Adam Lovell (born September 25, 1977) is the founder of WriteAPrisoner.com. He has been featured on 20/20, Fox News, E! True Hollywood Story, CNN, and many other media outlets. Lovell is an advocate for inmates' rights and families of prisoners. The entrepreneur emphasizes reducing recidivism through letter writing and regularly works with various states' Department of Corrections toward this goal. He has expanded the site beyond letter-writing to include self-help guides for inmates to improve their lives and sometimes writes articles offering suggestions for ex-offenders looking for work. Lovell told BuzzFeed, "We have 1% of the incarcerated population [nationally] actually using the site.” He is the author of WriteAPrisoner.com's SELF-HELP GUIDE FOR INMATES: Flourishing Through Adversity.

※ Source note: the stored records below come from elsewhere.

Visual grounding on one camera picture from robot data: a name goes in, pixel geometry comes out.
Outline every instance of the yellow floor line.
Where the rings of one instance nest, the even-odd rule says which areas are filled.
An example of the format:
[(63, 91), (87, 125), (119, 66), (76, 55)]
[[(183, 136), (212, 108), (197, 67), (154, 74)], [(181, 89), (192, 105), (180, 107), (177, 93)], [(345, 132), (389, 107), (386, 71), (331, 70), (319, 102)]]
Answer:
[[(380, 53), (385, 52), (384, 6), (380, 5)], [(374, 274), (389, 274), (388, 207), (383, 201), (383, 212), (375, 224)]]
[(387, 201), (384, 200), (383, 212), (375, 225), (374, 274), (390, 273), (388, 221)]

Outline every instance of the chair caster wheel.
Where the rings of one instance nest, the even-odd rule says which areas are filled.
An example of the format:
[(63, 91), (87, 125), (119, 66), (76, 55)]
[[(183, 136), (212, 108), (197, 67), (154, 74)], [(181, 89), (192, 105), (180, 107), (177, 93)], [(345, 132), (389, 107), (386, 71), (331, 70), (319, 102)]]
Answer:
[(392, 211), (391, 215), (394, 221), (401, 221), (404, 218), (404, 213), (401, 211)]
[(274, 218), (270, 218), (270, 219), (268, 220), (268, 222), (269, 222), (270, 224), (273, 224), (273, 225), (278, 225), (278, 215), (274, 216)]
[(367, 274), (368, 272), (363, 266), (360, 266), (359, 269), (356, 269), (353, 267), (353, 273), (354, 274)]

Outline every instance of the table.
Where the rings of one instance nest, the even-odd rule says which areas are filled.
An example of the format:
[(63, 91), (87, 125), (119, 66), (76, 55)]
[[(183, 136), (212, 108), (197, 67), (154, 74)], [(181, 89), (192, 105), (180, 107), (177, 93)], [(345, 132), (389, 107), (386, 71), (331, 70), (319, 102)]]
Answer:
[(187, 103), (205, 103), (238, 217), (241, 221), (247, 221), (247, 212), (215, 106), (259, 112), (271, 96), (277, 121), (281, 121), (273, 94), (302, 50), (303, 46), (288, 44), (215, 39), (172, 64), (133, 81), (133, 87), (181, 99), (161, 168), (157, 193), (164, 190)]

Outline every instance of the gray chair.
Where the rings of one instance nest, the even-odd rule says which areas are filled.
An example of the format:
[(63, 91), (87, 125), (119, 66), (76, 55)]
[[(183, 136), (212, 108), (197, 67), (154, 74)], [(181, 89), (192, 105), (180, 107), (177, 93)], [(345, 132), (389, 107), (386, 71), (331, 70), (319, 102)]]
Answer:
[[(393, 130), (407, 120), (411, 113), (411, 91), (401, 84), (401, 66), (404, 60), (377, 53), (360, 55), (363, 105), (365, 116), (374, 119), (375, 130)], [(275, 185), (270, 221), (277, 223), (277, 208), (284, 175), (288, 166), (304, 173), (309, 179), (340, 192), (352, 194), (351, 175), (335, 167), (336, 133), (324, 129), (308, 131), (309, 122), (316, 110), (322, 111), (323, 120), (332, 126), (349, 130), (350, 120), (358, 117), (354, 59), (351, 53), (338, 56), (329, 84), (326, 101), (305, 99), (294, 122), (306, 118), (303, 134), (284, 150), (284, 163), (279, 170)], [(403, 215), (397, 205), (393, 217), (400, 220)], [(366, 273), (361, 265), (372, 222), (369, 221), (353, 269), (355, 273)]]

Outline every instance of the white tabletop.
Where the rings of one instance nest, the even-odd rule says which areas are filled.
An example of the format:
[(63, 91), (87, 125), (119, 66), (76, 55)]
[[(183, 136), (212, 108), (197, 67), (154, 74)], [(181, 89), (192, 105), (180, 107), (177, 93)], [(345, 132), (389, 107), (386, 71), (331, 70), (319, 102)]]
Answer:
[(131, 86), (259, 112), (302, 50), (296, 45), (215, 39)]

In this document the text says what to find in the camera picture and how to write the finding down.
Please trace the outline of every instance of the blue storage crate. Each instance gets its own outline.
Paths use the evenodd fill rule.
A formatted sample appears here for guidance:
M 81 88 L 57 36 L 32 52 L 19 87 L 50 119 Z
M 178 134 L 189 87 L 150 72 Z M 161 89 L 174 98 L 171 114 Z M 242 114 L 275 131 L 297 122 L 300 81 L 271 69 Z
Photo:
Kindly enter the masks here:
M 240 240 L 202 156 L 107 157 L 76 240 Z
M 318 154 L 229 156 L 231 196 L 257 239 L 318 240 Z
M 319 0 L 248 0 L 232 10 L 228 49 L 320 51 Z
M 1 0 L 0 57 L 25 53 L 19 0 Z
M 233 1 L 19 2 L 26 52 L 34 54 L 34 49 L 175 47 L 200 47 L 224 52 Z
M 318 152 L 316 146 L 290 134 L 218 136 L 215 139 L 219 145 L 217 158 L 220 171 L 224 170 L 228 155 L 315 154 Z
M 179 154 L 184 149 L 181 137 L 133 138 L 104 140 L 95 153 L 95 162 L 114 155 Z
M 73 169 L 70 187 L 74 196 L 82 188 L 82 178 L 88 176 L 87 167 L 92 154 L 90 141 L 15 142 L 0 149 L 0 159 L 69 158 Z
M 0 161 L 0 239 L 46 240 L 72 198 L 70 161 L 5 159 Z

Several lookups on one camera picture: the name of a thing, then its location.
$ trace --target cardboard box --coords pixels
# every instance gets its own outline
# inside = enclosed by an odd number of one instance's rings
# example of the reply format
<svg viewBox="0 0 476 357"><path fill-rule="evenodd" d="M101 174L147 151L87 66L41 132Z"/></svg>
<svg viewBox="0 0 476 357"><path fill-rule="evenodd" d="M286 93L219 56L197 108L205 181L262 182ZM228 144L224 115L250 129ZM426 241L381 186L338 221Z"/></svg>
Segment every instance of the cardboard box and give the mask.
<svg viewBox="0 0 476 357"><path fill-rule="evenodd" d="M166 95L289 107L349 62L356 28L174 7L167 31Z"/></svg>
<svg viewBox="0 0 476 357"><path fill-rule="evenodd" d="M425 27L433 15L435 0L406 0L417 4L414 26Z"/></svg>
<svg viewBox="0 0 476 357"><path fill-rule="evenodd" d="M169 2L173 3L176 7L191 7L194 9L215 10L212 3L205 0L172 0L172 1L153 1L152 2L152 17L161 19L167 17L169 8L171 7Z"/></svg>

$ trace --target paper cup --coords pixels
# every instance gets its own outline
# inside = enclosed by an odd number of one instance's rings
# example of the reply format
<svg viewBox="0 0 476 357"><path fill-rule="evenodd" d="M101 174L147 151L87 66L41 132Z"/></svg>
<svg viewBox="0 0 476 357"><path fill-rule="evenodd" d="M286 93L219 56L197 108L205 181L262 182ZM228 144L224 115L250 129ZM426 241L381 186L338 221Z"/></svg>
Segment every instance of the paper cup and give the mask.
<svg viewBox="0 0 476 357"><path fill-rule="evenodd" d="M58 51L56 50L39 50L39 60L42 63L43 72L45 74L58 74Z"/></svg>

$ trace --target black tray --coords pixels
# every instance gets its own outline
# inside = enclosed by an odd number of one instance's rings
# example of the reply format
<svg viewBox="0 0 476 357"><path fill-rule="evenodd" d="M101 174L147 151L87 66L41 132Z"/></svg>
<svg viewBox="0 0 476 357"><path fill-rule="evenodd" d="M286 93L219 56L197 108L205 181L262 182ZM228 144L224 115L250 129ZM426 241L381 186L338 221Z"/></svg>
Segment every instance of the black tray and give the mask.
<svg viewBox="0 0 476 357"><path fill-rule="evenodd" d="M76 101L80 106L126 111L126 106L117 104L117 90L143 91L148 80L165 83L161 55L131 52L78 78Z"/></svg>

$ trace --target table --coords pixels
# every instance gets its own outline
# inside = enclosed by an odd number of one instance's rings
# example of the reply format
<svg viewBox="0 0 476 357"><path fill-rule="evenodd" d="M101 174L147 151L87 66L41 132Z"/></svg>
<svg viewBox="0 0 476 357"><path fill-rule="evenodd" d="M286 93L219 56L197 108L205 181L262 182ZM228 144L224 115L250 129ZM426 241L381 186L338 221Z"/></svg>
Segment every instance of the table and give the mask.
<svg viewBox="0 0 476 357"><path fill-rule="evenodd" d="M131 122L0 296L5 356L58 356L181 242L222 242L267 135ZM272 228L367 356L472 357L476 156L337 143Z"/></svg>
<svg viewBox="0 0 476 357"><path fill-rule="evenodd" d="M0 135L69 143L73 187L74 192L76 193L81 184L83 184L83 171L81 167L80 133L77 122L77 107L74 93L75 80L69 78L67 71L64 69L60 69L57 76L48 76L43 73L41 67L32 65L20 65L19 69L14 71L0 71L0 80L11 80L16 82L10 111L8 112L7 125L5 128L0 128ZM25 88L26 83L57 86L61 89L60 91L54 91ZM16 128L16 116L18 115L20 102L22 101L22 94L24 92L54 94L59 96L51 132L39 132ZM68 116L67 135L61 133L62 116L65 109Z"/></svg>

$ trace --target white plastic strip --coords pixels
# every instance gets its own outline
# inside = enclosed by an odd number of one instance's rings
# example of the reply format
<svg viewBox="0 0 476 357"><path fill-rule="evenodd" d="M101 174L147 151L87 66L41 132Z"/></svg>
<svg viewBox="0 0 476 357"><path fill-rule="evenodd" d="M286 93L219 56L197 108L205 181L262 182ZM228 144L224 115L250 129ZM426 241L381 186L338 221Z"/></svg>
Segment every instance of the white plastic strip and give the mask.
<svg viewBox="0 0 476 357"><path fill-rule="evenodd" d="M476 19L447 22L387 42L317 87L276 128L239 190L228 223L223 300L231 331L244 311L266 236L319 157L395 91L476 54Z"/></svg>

== Personal life and background ==
Lovell was born in Pennsylvania in 1977. He has resided in Florida since 1986. He is the son of educator and writer Cindy Lovell. Lovell is a former ocean lifeguard and emergency medical technician with the Volusia County Beach Patrol. His work with inmates inspired GoDaddy owner Bob Parsons to interview Lovell for GoDaddy Radio's first anniversary show, citing the widespread influence WriteAPrisoner.com has had with inmates and their families. His work has been reported in a wide range of media sources. Because of its unique access to inmates, his website is often utilized by media when discussing a broad spectrum of justice system stories. For example, Business Insider launched its legal section using stories garnered through WriteAPrisoner.com.

== Publications and recognition ==
Lovell maintains a blog on WriteAPrisoner.com to personally address specific topics. His launching of WriteAPrisoner.com was described in the Mensa International Research Journal as an example of giftedness in the workplace for his unique approach to reducing recidivism in the United States.